The Vancouver school board is looking at a range of options—including school closures—in the face of declining student enrollment in the district. The board will hold a crucial daylong meeting on Tuesday (March 6) to review the situation.

“We are actually looking at one or two schools,” NPA school-board trustee Don Lee told the Straight . He said that if anything closes at all, it would probably be by 2008.

Lee said other possibilities include renting out facilities, using space jointly for daycare, and running classes for special-needs students in cooperation with nonprofit groups.

NPA board chair Ken Denike told the Straight that the panel will have a “full facility and program review” before making adjustments, which he said could include relocating programs from one school to another. Asked about the prospect of school closures in 2008, Denike said: “That's going to depend on the whole issue of the overall review.”

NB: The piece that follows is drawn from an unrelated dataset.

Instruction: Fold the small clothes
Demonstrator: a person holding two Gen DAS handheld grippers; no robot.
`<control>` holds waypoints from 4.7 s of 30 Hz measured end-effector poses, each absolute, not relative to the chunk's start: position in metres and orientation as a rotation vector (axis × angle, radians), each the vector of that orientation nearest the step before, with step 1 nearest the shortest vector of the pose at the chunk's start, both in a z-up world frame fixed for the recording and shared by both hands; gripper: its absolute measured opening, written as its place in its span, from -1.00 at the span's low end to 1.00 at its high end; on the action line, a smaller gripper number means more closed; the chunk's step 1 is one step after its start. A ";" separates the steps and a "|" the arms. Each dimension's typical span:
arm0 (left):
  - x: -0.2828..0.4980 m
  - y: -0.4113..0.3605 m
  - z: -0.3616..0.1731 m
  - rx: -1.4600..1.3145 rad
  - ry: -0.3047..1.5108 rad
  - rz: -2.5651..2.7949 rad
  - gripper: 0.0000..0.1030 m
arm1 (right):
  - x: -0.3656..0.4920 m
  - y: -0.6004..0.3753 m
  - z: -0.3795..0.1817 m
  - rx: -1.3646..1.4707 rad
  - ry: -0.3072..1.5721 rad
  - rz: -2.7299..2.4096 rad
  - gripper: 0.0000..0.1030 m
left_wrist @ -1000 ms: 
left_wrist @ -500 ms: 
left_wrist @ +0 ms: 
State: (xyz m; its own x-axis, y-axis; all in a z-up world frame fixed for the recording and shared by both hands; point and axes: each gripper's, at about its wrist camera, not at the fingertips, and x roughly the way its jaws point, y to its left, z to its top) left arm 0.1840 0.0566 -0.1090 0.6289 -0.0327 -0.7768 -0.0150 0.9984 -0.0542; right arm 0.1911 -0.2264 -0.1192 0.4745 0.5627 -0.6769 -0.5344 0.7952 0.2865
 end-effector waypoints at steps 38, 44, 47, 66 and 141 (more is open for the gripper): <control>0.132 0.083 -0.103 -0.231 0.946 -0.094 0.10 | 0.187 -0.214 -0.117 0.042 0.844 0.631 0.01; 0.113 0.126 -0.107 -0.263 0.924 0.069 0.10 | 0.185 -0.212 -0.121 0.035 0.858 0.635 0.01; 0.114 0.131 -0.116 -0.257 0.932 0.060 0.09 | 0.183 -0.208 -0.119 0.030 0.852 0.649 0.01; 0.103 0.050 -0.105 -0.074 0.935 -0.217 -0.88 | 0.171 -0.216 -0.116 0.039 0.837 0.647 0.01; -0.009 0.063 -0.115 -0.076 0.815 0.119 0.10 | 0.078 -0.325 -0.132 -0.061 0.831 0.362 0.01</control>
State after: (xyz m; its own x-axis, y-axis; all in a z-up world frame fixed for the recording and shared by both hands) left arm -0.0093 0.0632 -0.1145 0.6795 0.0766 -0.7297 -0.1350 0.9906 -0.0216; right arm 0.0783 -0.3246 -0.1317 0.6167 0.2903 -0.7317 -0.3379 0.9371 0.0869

COPE school trustee Allen Blakey said that although the board isn't closing any school for school year 2007-'08, “that doesn't mean that it won't” in the coming years.

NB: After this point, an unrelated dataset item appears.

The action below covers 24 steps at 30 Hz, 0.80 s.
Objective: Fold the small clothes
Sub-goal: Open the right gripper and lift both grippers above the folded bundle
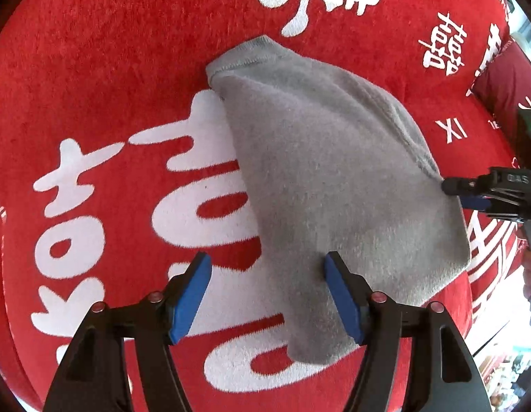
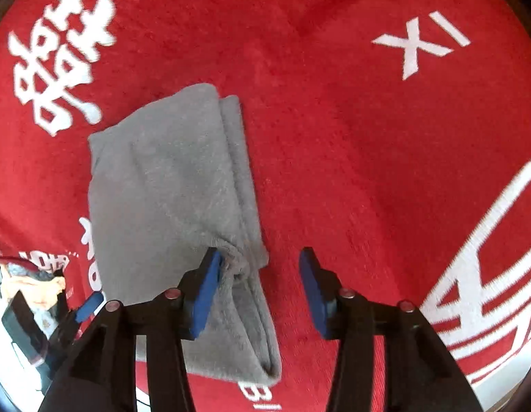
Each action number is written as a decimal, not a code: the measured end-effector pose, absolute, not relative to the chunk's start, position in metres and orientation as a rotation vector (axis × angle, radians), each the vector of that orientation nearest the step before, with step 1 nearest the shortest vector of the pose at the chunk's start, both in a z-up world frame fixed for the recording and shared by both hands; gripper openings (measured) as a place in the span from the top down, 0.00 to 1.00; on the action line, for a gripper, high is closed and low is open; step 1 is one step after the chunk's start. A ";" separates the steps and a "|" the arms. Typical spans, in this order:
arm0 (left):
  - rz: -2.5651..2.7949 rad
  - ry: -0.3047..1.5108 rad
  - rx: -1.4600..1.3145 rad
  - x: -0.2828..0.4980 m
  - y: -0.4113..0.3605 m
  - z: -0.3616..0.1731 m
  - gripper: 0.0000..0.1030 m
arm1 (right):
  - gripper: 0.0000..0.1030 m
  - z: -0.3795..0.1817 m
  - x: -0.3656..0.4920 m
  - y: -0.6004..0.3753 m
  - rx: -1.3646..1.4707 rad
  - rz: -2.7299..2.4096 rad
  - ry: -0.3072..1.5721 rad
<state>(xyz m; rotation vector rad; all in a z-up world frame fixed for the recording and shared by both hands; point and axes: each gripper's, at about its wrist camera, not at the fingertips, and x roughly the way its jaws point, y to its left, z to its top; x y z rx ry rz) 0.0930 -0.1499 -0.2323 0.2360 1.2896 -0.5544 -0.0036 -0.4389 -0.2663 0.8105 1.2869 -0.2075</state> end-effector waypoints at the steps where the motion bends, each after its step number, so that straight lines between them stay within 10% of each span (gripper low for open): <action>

The board had previously projected a decline of 250 in the student population for school year 2006-'07. But enrollment figures showed a student shortfall of 1,030. “If that continues, it means that our enrollment will go down at what we would, from the basis of previous years, consider alarming,” Blakey said.

The board oversees 18 secondary schools, 75 elementary schools, and 16 elementary annexes.

There are at least three factors behind the drop in enrollment, COPE school trustee Sharon Gregson told the Straight . One reason is that fewer children are entering kindergarten than those graduating from Grade 12. Another reason is the movement of families to areas where housing is more affordable than in Vancouver. Yet another is that some children are leaving the system in favour of either home schooling or private schools.

Gregson said that the March 6 meeting will allow “staff to bring trustees up to date to all the issues and for trustees to look at what the options are and what the trends are suggesting and to make some decisions how to go forward”.

She added: “Given the overall trend in the district towards declining enrollment and underfunding from the Ministry of Education, we have to ensure that we're spending our resources wisely, and that encompasses a whole range of options to do with facilities.”